The invention relates to an intelligent judgment method for evaluating PET/CT image quality key elements based on artificial intelligence, belonging to the technical field of medical images. According to international and national regulations of nuclear medicine and molecular images, combined with clinical application practice, the invention induces and classifies the quality key elements of the whole process of the PET/CT examination process, designs a quality control key element quantification comparison library on the basis of the quality control key elements, adopts an artificial intelligent deep learning model and a key element identification technology, takes the PET/CT examination process as a time line, and utilizes AI technology to carry out integrated quality control evaluation on associated information at each stage of the PET/CT examination, thereby avoiding the PET/CT image quality problem caused by artificial energy deficiency or negligence, warning the problem in time in the examination process, correcting and modifying in time, avoiding the increase of the time cost of a patient and the addition of random radiation, improving the accuracy of image diagnosis, and being beneficial to the standardized application and popularization of the PET/CT technology.

Description

Intelligent discrimination method for evaluating key elements of image quality based on artificial intelligence
Technical Field
The invention relates to an intelligent discrimination method for evaluating key elements of image quality based on artificial intelligence, belonging to the technical field of medical images.
Background
Positron Emission Tomography (PET) was a modality of medical imaging introduced in the early 70 s of the 20 th century. From PET to PET/CT (positron emission tomography), it has been developed as a routine and important clinical imaging modality for noninvasive evaluation of metabolic and functional imaging of the human body at the molecular level. The advantage of PET/CT is that it is a very sensitive imaging modality that can provide quantitative analysis information with anatomical context information. Since 2001, 6000 PET/CT systems have been installed worldwide, and the number of PET/CT systems installed in China as an advanced medical device has increased year by year in recent years due to localization of PET/CT systems. PET/CT examination is generally accepted and widely used in clinical medicine, and the bimodal quantitative analysis advanced precise medical molecular imaging technology is widely applied to the fields of oncology, cardiology, neurology, metabolic diseases and the like. Since such techniques include medical imaging technology equipment of at least two modalities, multiple examination sequences involve whole-body imaging; the whole process is complex, key factors influencing images are numerous, the requirement on the professional ability of a user is high, and in order to ensure the accuracy of medical diagnosis and assist medical personnel to quickly master the advanced technology on the premise of ensuring high-standard medical quality, an intelligent judgment method for quality control management and supervision of PET/CT quality key factors is urgently needed.

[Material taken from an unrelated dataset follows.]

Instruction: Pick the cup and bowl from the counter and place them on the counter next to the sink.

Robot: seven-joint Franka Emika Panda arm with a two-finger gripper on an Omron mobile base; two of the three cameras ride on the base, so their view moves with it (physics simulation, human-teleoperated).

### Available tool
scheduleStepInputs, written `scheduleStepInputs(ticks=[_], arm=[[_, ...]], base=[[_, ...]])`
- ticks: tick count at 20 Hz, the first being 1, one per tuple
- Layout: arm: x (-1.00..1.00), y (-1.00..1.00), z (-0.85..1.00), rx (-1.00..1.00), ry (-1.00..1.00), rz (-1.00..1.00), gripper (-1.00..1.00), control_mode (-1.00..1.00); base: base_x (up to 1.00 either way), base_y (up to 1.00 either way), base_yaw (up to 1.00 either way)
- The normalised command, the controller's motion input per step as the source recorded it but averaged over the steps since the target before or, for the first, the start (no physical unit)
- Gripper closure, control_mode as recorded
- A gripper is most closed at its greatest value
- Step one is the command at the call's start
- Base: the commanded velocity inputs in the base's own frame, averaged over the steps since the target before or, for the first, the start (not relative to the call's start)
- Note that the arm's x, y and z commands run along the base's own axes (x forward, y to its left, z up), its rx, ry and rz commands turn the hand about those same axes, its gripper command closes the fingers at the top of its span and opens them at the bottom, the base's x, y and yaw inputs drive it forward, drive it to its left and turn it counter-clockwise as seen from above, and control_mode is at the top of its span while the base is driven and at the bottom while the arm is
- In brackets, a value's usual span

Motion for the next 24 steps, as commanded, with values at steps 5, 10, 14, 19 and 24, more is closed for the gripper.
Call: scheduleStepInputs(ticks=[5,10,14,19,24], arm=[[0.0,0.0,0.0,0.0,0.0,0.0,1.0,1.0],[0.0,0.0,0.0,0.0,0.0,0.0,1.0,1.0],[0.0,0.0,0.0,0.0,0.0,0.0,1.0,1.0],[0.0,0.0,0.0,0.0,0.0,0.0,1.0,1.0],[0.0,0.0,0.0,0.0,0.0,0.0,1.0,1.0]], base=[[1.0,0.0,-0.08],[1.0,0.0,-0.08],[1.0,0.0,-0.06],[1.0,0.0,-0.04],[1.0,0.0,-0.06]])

In the prior art, PET/CT is used for clinical and scientific research application and relates to control of a plurality of image quality key elements, and individual key elements have an individual factor warning function but lack relevance evaluation with other elements. In the clinical practice at present, the method basically depends on the active conscious execution of clinical operation specifications by users, and has no specific supervision method. Sometimes, retrospective integral image browsing after examination is finished and then image quality control is carried out, at this time, if the quality problem of patient image acquisition is found, repeated acquisition is usually only carried out, the time cost and the radiation dose of a patient are increased, and if quality evaluation standards are reduced for evaluation, the diagnosis accuracy is necessarily reduced. Meanwhile, the main problems faced by the prior art are: first, key quality control key elements of the overall PET/CT examination process are not classified. Secondly, no professional key element comparison and judgment method is provided for quality control supervision, evaluation and warning of each link of the inspection.
Disclosure of Invention
The invention aims to solve the technical problem of intelligent judgment on quality control management and supervision of PET/CT quality key elements.
In order to solve the problem, the technical scheme adopted by the invention is to provide an intelligent judgment method for evaluating key elements of PET/CT image quality based on artificial intelligence; the method comprises the following steps:
step 1: obtaining information related to key elements of PET/CT image quality;
step 2: extracting and classifying the acquired information into elements, wherein the classified categories comprise standardized index digital information, professional term information of natural language identification and medical image information;
and step 3: inputting the classified information into an AI key element recognition and decision-making system of the deep learning model;
and 4, step 4: and obtaining PET/CT quality control key element warning and protocol optimization recommendation.
Preferably, the information related to the key elements of PET/CT image quality in step 1 includes patient medical history information, nuclide drug information, clinical requirement information, equipment operation information, and PET acquisition and image post-processing information.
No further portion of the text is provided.